EXERCISE DESCRIPTION —
Scan the entries for "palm". Every line that holds it is to be copied.

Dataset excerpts
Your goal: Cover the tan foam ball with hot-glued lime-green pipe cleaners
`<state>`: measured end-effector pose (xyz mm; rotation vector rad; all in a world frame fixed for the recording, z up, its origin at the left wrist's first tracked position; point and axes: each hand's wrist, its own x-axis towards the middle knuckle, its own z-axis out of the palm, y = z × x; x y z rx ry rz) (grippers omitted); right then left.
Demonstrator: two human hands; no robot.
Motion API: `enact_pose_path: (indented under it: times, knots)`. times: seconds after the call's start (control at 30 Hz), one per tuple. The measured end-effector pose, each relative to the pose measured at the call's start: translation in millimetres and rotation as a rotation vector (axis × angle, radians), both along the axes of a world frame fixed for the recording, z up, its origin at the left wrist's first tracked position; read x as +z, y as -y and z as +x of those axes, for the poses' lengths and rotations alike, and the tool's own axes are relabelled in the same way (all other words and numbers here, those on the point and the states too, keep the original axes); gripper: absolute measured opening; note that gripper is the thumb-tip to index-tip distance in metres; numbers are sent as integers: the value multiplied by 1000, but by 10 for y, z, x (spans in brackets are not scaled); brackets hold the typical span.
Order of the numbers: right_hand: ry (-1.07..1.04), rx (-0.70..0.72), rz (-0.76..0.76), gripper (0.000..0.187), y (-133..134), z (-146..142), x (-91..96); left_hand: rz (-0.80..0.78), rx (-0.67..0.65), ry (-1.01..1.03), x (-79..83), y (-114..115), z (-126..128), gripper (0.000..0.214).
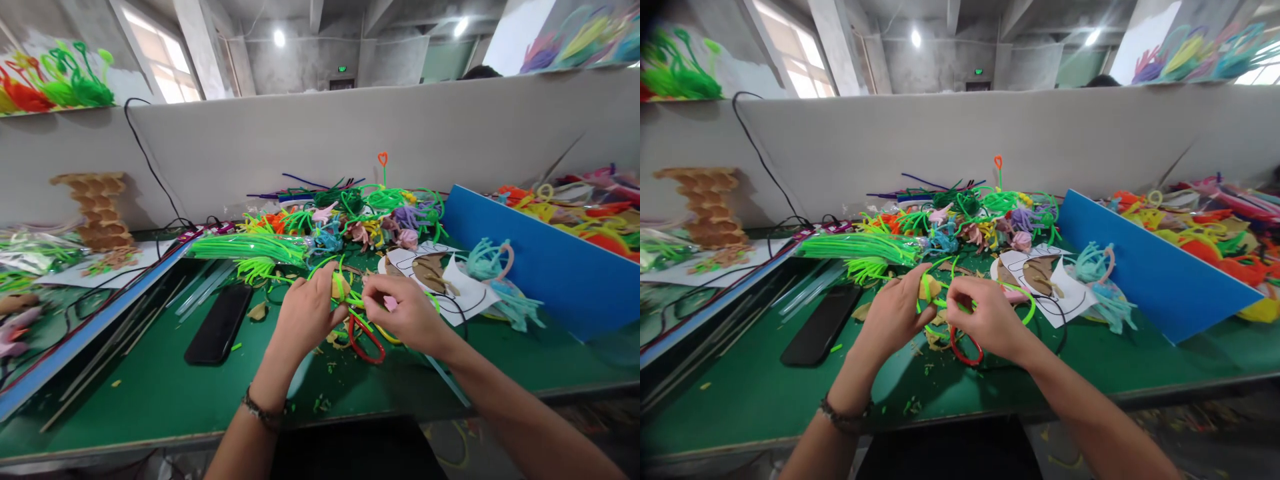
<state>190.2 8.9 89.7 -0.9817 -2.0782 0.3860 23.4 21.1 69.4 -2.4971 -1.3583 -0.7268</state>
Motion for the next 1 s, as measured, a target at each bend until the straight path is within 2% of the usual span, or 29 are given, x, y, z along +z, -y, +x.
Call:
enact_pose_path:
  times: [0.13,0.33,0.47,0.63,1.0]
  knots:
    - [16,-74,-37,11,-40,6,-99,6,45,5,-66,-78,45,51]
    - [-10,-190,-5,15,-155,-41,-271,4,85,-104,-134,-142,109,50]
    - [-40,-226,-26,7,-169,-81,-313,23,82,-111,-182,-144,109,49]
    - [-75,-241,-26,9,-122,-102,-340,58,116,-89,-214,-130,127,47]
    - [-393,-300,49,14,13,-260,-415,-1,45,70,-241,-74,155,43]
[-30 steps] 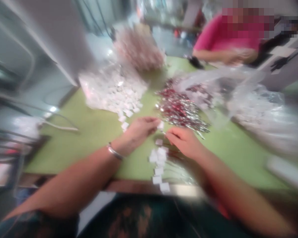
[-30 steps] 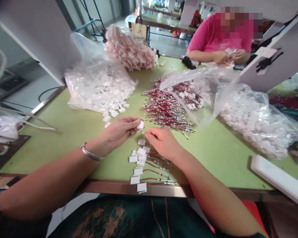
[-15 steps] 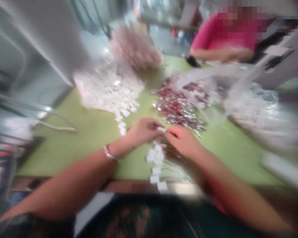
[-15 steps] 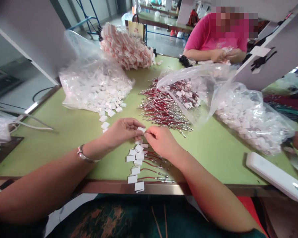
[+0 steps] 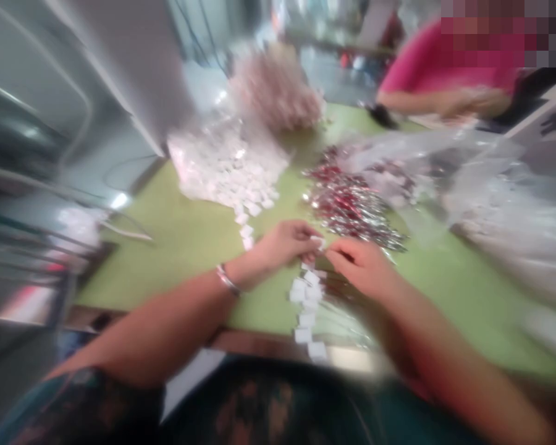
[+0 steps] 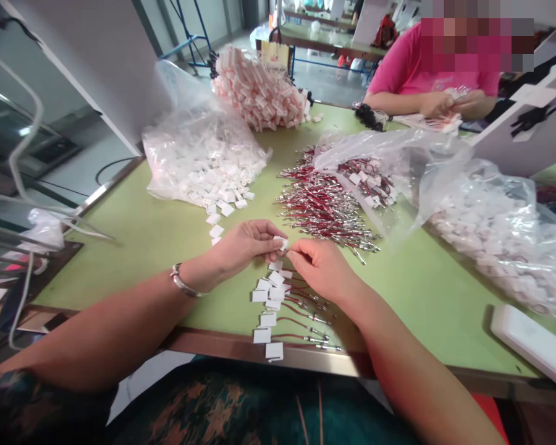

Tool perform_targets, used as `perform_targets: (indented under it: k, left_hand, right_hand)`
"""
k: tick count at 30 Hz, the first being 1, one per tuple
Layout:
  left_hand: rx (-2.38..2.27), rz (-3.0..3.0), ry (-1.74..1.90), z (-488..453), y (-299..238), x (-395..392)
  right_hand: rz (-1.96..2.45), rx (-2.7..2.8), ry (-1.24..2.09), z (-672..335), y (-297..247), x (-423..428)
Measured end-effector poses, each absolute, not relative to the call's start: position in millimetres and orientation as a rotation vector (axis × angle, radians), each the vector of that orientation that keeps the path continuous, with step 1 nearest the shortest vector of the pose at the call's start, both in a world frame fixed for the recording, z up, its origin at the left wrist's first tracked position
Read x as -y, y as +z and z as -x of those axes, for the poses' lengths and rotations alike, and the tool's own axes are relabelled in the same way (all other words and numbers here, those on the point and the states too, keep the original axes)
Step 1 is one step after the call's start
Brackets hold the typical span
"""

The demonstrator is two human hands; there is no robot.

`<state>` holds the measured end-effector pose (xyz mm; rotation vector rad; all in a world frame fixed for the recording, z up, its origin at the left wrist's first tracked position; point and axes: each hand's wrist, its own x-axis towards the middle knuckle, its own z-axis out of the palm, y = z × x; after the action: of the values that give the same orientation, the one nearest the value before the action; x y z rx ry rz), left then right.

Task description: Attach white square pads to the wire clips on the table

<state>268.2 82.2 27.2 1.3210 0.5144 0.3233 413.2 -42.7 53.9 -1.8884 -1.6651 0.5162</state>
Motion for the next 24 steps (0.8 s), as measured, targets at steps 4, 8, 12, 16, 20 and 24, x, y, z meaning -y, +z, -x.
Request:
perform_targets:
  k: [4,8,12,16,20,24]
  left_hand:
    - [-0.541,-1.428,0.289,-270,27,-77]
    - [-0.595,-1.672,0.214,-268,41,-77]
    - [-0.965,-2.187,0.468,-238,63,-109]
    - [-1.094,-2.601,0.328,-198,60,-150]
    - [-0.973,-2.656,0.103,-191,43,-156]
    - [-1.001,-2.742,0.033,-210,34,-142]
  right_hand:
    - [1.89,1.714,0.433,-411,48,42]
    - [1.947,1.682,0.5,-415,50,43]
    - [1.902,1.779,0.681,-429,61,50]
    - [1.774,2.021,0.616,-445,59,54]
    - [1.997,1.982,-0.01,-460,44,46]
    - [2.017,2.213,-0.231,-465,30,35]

WORKED SOLUTION —
`<state>`: measured end-effector pose (xyz mm; rotation vector rad; all in a world frame fixed for the recording, z up, its origin at the left wrist's first tracked position; point and axes: each hand's wrist, its own x-axis towards the middle knuckle, its own z-axis out of the palm, y = z × x; x y z rx ry rz) (grippers omitted); right then left.
`<state>` holds the measured end-effector pose (xyz mm; rotation vector rad; all in a world frame fixed for the recording, z up, its origin at the left wrist's first tracked position; point and axes: each hand's wrist, its own x-axis towards the middle knuckle, its own z-axis out of the palm, y = z × x; after the action: of the values that give the same orientation, the one nearest the value before the action; x y z rx ry rz), left then right.

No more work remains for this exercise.